Segment Start: TASK MATERIAL

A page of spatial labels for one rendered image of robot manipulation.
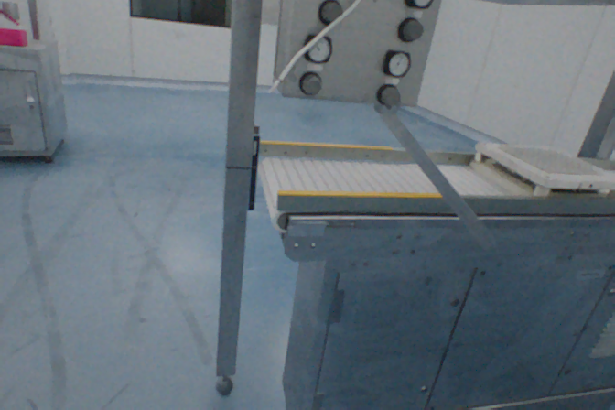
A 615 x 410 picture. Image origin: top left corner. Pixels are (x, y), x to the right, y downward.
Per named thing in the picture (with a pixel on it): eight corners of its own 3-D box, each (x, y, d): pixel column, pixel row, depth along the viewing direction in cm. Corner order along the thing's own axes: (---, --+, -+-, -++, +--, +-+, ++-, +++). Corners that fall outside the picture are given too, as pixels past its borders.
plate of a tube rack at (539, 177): (544, 188, 81) (547, 179, 80) (473, 149, 103) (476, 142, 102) (631, 190, 87) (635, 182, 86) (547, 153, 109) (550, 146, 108)
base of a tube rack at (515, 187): (534, 209, 83) (539, 199, 82) (468, 166, 105) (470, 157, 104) (620, 210, 89) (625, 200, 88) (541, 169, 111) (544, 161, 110)
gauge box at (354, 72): (282, 96, 55) (297, -62, 48) (272, 83, 65) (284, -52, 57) (417, 108, 61) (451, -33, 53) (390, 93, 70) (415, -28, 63)
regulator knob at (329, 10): (320, 25, 50) (325, -12, 49) (317, 24, 53) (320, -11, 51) (344, 28, 51) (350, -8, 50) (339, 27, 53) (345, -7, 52)
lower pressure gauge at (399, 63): (385, 76, 56) (390, 49, 55) (382, 74, 58) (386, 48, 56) (408, 79, 57) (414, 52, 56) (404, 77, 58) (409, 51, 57)
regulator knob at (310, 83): (300, 97, 54) (305, 64, 52) (297, 93, 56) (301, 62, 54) (323, 99, 55) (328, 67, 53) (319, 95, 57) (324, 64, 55)
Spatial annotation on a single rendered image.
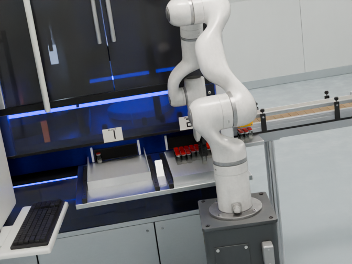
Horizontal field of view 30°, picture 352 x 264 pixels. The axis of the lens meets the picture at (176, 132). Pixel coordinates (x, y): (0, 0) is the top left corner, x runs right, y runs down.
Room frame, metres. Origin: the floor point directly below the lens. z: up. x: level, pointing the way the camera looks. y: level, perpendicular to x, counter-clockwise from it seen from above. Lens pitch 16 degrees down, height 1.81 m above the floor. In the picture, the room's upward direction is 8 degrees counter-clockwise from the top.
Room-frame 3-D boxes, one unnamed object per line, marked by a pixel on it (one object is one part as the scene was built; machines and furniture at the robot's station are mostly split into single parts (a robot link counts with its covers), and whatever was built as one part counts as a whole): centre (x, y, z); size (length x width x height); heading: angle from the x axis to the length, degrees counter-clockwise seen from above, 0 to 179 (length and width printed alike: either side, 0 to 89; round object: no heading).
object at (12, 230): (2.39, 0.64, 0.79); 0.45 x 0.28 x 0.03; 178
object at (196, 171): (2.60, -0.08, 0.90); 0.34 x 0.26 x 0.04; 4
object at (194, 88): (2.62, -0.10, 1.19); 0.09 x 0.08 x 0.13; 99
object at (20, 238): (2.39, 0.58, 0.82); 0.40 x 0.14 x 0.02; 178
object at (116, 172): (2.68, 0.27, 0.90); 0.34 x 0.26 x 0.04; 5
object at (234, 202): (2.16, -0.17, 0.95); 0.19 x 0.19 x 0.18
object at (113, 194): (2.63, 0.09, 0.87); 0.70 x 0.48 x 0.02; 95
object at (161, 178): (2.51, 0.08, 0.91); 0.14 x 0.03 x 0.06; 4
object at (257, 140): (2.89, -0.32, 0.87); 0.14 x 0.13 x 0.02; 5
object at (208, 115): (2.15, -0.14, 1.16); 0.19 x 0.12 x 0.24; 99
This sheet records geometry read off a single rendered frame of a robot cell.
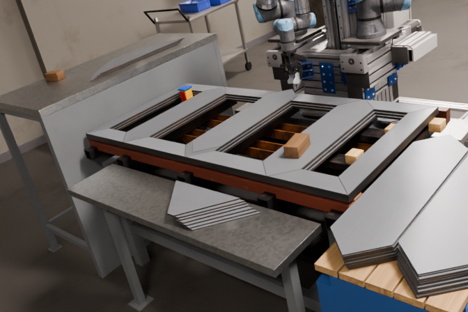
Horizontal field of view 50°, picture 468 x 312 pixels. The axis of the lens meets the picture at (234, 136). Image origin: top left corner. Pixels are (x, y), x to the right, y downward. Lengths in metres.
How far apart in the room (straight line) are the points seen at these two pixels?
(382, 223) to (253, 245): 0.43
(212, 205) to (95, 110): 1.17
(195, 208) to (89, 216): 1.15
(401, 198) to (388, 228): 0.16
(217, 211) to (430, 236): 0.76
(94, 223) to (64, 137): 0.53
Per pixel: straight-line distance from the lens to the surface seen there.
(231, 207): 1.85
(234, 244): 1.70
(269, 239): 1.69
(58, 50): 5.39
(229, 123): 2.38
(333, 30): 2.91
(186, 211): 1.87
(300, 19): 2.68
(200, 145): 2.22
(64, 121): 2.74
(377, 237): 1.47
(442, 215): 1.55
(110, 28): 5.81
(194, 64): 3.25
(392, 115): 2.24
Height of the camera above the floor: 1.73
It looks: 23 degrees down
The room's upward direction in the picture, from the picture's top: 12 degrees counter-clockwise
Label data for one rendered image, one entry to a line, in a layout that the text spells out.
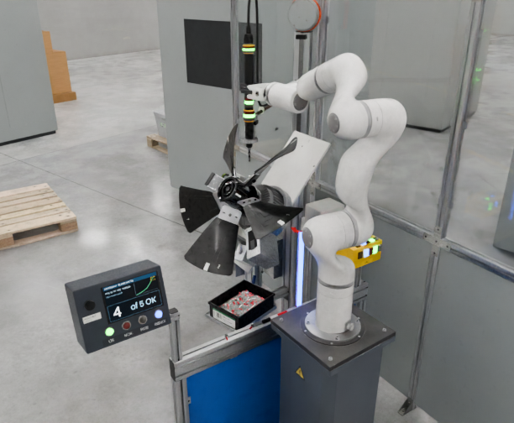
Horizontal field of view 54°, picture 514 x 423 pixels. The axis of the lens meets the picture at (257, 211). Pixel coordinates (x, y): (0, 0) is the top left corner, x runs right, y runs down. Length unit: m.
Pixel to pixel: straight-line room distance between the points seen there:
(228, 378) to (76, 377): 1.35
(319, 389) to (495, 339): 0.91
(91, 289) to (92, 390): 1.61
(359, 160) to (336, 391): 0.76
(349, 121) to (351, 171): 0.18
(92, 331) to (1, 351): 2.02
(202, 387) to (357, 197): 0.91
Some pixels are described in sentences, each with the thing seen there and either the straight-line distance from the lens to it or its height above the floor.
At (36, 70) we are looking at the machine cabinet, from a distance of 7.80.
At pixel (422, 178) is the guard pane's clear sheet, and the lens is 2.37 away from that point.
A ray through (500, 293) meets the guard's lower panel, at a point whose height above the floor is 0.89.
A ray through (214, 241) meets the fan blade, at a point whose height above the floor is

Segment End: TASK MATERIAL

WHAT YOU WILL DO
Quote each line of the listing exactly, but leave the pictures out.

REPLY
A page of spatial labels for one rendered image of robot manipulation.
A 615 x 410 picture. Image origin: top left corner. Pixels are (x, y), x to the right, y downward.
Per named thing in the picture (with a pixel on it): eight corners of its own 3-D box, each (x, y, d): pixel column, pixel row, depth along the viewing direction in cm. Corner order along the thing's own axes: (---, --+, -+-, -++, +--, +-+, ++-, +++). Corners that fall outside the picture are given too, as pixels past its borders.
plate of a tube rack at (539, 177): (544, 188, 81) (547, 179, 80) (473, 149, 103) (476, 142, 102) (631, 190, 87) (635, 182, 86) (547, 153, 109) (550, 146, 108)
base of a tube rack at (515, 187): (534, 209, 83) (539, 199, 82) (468, 166, 105) (470, 157, 104) (620, 210, 89) (625, 200, 88) (541, 169, 111) (544, 161, 110)
gauge box at (354, 72): (282, 96, 55) (297, -62, 48) (272, 83, 65) (284, -52, 57) (417, 108, 61) (451, -33, 53) (390, 93, 70) (415, -28, 63)
regulator knob at (329, 10): (320, 25, 50) (325, -12, 49) (317, 24, 53) (320, -11, 51) (344, 28, 51) (350, -8, 50) (339, 27, 53) (345, -7, 52)
lower pressure gauge at (399, 63): (385, 76, 56) (390, 49, 55) (382, 74, 58) (386, 48, 56) (408, 79, 57) (414, 52, 56) (404, 77, 58) (409, 51, 57)
regulator knob at (310, 83): (300, 97, 54) (305, 64, 52) (297, 93, 56) (301, 62, 54) (323, 99, 55) (328, 67, 53) (319, 95, 57) (324, 64, 55)
Spatial annotation on a single rendered image.
Horizontal field of view 30°, picture 352 x 264 pixels. The axis of the lens meets the picture at (176, 132). Pixel coordinates (x, y): (0, 0) is the top left corner, x runs right, y runs down.
Room frame, metres. Origin: the floor point directly below the lens. z: up. x: level, pointing the way the camera looks. y: level, perpendicular to x, counter-clockwise from it seen from above. Lens pitch 16 degrees down, height 1.81 m above the floor. In the picture, the room's upward direction is 8 degrees counter-clockwise from the top.
Room-frame 3-D boxes, one unnamed object per line, marked by a pixel on it (one object is one part as the scene was built; machines and furniture at the robot's station are mostly split into single parts (a robot link counts with its covers), and whatever was built as one part counts as a whole): centre (x, y, z); size (length x width x height); heading: angle from the x axis to the length, degrees counter-clockwise seen from above, 0 to 179 (length and width printed alike: either side, 0 to 89; round object: no heading).
object at (12, 230): (2.39, 0.64, 0.79); 0.45 x 0.28 x 0.03; 178
object at (196, 171): (2.60, -0.08, 0.90); 0.34 x 0.26 x 0.04; 4
object at (194, 88): (2.62, -0.10, 1.19); 0.09 x 0.08 x 0.13; 99
object at (20, 238): (2.39, 0.58, 0.82); 0.40 x 0.14 x 0.02; 178
object at (116, 172): (2.68, 0.27, 0.90); 0.34 x 0.26 x 0.04; 5
object at (234, 202): (2.16, -0.17, 0.95); 0.19 x 0.19 x 0.18
object at (113, 194): (2.63, 0.09, 0.87); 0.70 x 0.48 x 0.02; 95
object at (161, 178): (2.51, 0.08, 0.91); 0.14 x 0.03 x 0.06; 4
object at (257, 140): (2.89, -0.32, 0.87); 0.14 x 0.13 x 0.02; 5
object at (208, 115): (2.15, -0.14, 1.16); 0.19 x 0.12 x 0.24; 99
This sheet records geometry read off a single rendered frame of a robot cell.
Horizontal field of view 50°, picture 468 x 312 pixels. The axis of the lens meets the picture at (234, 136). Image origin: top left corner. Pixels are (x, y), x to the right, y downward. Lengths in metres.
How far apart in the room (straight line) are the points seen at these two pixels?
(382, 223) to (253, 245): 0.43
(212, 205) to (95, 110): 1.17
(195, 208) to (89, 216): 1.15
(401, 198) to (388, 228): 0.16
(217, 211) to (430, 236): 0.76
(94, 223) to (64, 137): 0.53
Per pixel: straight-line distance from the lens to the surface seen there.
(231, 207): 1.85
(234, 244): 1.70
(269, 239): 1.69
(58, 50): 5.39
(229, 123): 2.38
(333, 30): 2.91
(186, 211): 1.87
(300, 19): 2.68
(200, 145): 2.22
(64, 121): 2.74
(377, 237): 1.47
(442, 215): 1.55
(110, 28): 5.81
(194, 64): 3.25
(392, 115): 2.24
Height of the camera above the floor: 1.73
It looks: 23 degrees down
The room's upward direction in the picture, from the picture's top: 12 degrees counter-clockwise
Label data for one rendered image, one entry to a line, in a layout that the text spells out.
Horizontal field of view 54°, picture 514 x 423 pixels. The axis of the lens meets the picture at (257, 211). Pixel coordinates (x, y): (0, 0) is the top left corner, x runs right, y runs down. Length unit: m.
Pixel to pixel: straight-line room distance between the points seen there:
(228, 378) to (76, 377): 1.35
(319, 389) to (495, 339): 0.91
(91, 289) to (92, 390): 1.61
(359, 160) to (336, 391): 0.76
(349, 121) to (351, 171): 0.18
(92, 331) to (1, 351): 2.02
(202, 387) to (357, 197): 0.91
Some pixels are described in sentences, each with the thing seen there and either the straight-line distance from the lens to it or its height above the floor.
At (36, 70) we are looking at the machine cabinet, from a distance of 7.80.
At pixel (422, 178) is the guard pane's clear sheet, and the lens is 2.37 away from that point.
A ray through (500, 293) meets the guard's lower panel, at a point whose height above the floor is 0.89.
A ray through (214, 241) meets the fan blade, at a point whose height above the floor is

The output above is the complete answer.